--- DATA TO EXAMINE ---
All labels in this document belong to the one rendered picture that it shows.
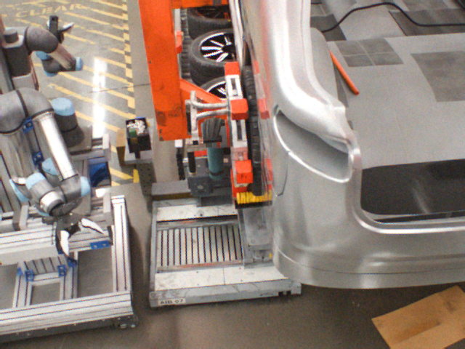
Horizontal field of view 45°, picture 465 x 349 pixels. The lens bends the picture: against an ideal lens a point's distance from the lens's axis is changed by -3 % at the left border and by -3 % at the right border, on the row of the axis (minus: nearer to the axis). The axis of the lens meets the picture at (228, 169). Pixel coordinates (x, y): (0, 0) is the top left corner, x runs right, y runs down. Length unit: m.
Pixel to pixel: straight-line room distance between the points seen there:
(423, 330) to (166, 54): 2.00
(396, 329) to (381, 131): 1.05
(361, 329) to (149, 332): 1.12
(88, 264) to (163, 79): 1.10
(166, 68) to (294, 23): 1.34
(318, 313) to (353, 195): 1.43
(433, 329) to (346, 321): 0.45
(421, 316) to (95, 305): 1.71
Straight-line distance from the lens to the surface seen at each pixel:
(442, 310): 3.32
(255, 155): 2.65
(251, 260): 3.23
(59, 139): 2.32
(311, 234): 2.02
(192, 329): 3.16
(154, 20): 3.10
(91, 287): 3.17
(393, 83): 3.02
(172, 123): 3.42
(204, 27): 4.96
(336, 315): 3.21
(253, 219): 3.36
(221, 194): 3.72
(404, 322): 3.23
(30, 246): 2.73
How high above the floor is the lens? 2.57
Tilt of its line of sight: 39 degrees down
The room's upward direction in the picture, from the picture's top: 4 degrees counter-clockwise
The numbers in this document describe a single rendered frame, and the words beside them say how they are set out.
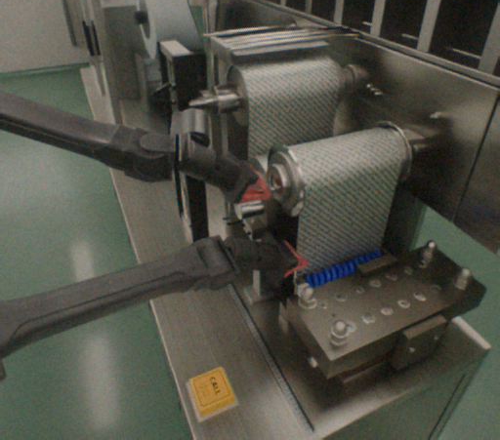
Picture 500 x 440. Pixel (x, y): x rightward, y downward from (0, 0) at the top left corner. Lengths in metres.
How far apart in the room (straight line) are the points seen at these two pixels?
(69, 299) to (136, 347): 1.54
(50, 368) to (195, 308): 1.25
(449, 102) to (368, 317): 0.45
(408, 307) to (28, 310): 0.68
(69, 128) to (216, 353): 0.55
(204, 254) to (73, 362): 1.52
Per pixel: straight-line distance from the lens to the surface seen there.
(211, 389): 0.86
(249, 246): 0.74
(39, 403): 2.08
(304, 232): 0.80
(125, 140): 0.66
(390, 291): 0.90
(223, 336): 0.95
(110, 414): 1.95
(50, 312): 0.55
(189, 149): 0.66
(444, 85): 0.89
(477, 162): 0.86
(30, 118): 0.72
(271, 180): 0.79
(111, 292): 0.57
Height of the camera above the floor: 1.67
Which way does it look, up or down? 34 degrees down
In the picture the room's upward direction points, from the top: straight up
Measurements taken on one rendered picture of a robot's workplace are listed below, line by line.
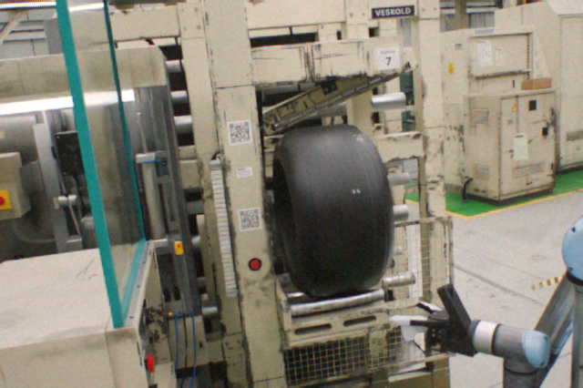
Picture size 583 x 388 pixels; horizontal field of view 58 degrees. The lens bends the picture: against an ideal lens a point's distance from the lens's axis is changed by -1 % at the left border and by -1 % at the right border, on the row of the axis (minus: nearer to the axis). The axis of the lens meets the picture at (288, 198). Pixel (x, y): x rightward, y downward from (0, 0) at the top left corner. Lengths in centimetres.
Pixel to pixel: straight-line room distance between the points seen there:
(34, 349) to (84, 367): 9
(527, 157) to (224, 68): 522
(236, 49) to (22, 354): 108
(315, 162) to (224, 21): 52
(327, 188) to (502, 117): 478
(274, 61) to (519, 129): 476
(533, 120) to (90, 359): 602
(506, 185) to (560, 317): 512
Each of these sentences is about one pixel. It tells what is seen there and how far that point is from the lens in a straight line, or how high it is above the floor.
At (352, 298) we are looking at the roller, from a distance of 187.
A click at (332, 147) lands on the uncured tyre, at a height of 144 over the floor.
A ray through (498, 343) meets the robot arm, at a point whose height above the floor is 105.
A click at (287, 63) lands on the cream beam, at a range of 201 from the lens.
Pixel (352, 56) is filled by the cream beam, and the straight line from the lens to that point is 207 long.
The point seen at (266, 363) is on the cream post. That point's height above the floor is 68.
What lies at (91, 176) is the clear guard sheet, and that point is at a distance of 94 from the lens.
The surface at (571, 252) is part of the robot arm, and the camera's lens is 114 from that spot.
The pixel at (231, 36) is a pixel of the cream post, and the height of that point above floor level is 181.
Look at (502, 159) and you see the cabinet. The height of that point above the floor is 54.
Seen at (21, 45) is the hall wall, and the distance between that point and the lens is 1080.
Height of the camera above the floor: 168
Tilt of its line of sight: 13 degrees down
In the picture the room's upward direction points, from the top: 6 degrees counter-clockwise
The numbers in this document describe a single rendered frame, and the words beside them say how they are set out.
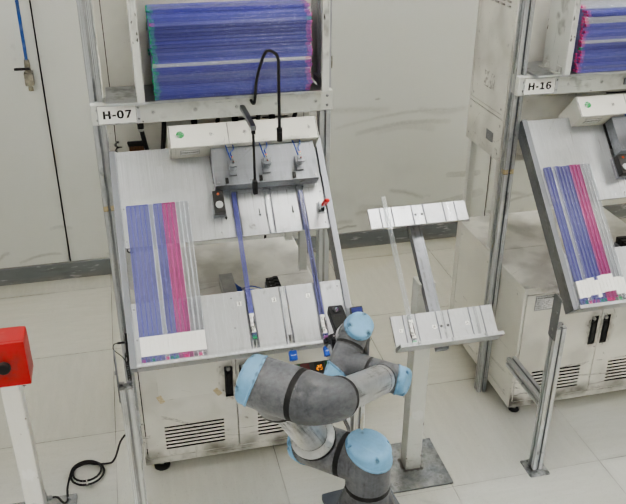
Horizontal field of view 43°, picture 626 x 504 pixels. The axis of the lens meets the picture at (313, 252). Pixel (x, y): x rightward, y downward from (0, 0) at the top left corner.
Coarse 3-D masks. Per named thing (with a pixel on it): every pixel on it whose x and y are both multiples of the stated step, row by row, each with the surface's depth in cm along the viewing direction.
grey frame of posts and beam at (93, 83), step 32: (320, 0) 250; (320, 32) 255; (96, 64) 243; (320, 64) 259; (96, 96) 248; (288, 96) 259; (320, 96) 261; (96, 128) 252; (320, 128) 270; (320, 256) 292; (128, 384) 241; (128, 416) 245; (352, 416) 267; (128, 448) 249
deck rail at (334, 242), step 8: (320, 144) 268; (320, 152) 267; (320, 160) 266; (320, 168) 266; (328, 184) 264; (328, 192) 263; (328, 208) 261; (328, 216) 261; (328, 232) 264; (336, 232) 259; (336, 240) 258; (336, 248) 257; (336, 256) 256; (336, 264) 257; (336, 272) 259; (344, 272) 255; (344, 280) 254; (344, 288) 253; (344, 296) 252; (344, 304) 253
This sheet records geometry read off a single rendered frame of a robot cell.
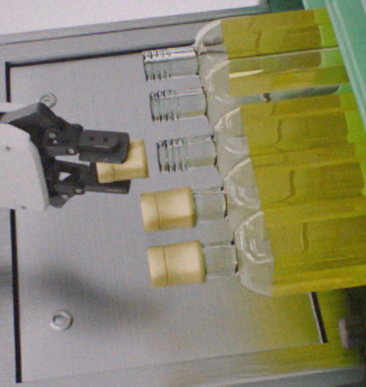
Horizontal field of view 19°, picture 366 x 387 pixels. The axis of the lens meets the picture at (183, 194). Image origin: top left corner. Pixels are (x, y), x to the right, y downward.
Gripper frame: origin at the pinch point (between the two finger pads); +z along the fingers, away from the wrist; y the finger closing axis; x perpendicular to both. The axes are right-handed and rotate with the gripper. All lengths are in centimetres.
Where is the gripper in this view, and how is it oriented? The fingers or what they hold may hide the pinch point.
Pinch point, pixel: (106, 161)
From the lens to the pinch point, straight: 93.8
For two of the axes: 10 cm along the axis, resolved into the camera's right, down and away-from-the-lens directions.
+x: 1.3, -7.9, 6.0
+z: 9.9, 0.8, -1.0
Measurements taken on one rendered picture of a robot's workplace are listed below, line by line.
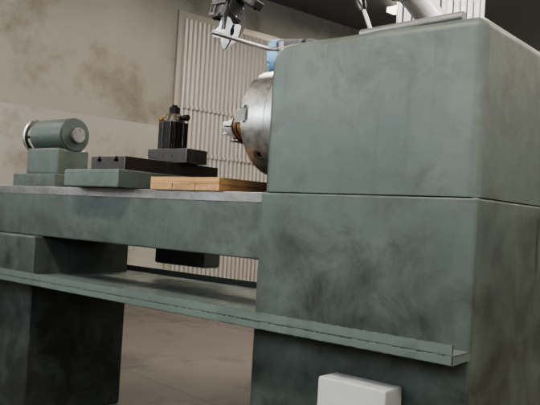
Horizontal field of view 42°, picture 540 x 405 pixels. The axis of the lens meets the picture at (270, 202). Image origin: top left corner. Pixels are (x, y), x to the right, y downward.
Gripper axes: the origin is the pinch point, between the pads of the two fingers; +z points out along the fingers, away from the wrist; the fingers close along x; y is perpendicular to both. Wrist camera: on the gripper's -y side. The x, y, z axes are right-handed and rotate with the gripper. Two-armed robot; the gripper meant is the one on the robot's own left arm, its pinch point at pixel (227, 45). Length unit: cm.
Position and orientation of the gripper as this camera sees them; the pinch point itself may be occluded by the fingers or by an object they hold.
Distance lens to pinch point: 208.1
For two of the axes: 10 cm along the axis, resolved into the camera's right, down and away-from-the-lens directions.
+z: -2.0, 9.6, -2.0
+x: -6.1, -2.8, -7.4
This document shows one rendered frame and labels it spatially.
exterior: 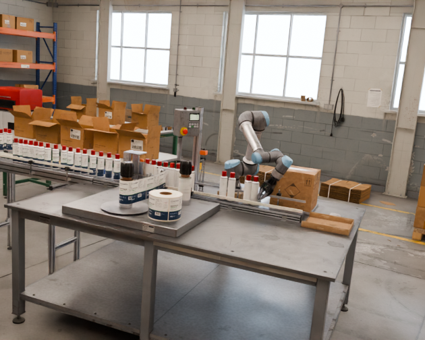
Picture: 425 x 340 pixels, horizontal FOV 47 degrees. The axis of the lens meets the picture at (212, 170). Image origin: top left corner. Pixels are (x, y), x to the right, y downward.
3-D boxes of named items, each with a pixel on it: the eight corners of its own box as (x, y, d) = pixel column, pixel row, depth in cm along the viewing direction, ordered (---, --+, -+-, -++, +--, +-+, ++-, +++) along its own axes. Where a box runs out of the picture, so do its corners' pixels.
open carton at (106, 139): (81, 152, 539) (82, 118, 531) (113, 146, 584) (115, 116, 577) (112, 158, 518) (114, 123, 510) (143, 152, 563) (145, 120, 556)
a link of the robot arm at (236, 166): (221, 176, 378) (222, 159, 376) (237, 175, 383) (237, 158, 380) (227, 179, 367) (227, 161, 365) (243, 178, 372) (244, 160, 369)
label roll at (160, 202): (176, 211, 310) (178, 189, 307) (184, 220, 291) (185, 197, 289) (145, 212, 304) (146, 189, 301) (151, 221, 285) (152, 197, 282)
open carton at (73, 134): (52, 146, 556) (52, 113, 548) (80, 142, 595) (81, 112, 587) (77, 151, 538) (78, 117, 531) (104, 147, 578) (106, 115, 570)
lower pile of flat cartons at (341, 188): (318, 195, 751) (319, 182, 747) (330, 189, 796) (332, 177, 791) (359, 204, 717) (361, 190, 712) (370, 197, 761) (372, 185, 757)
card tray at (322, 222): (301, 227, 314) (301, 220, 314) (309, 216, 338) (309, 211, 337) (348, 235, 304) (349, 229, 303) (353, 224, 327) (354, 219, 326)
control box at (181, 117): (173, 134, 359) (174, 108, 355) (192, 134, 368) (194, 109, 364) (179, 136, 351) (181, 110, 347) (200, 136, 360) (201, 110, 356)
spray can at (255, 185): (248, 205, 337) (251, 176, 333) (251, 203, 342) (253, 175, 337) (256, 206, 335) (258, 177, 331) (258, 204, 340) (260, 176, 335)
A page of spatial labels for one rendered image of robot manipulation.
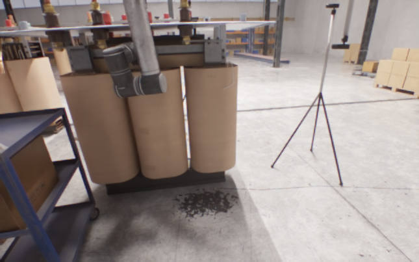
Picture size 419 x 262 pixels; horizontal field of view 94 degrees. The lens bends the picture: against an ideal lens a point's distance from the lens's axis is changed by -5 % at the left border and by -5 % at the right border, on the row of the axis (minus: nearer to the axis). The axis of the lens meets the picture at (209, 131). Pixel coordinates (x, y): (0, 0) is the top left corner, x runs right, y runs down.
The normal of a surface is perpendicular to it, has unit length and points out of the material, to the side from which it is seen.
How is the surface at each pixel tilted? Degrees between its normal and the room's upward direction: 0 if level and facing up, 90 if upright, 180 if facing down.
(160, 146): 90
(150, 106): 90
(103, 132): 90
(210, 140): 90
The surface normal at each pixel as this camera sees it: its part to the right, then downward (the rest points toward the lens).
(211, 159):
---
**EXERCISE PROMPT:**
Beginning with the line containing "At (352, 298)" and ending with the line containing "What lies at", extract those lines exactly from the listing above, and only those.

**EXERCISE SOLUTION:**
At (352, 298) we are looking at the roller, from a distance of 187.
A click at (332, 147) lands on the uncured tyre, at a height of 144 over the floor.
A ray through (498, 343) meets the robot arm, at a point whose height above the floor is 105.
A click at (287, 63) lands on the cream beam, at a range of 201 from the lens.
Pixel (352, 56) is filled by the cream beam, and the straight line from the lens to that point is 207 long.
The point seen at (266, 363) is on the cream post. That point's height above the floor is 68.
What lies at (91, 176) is the clear guard sheet, and that point is at a distance of 94 from the lens.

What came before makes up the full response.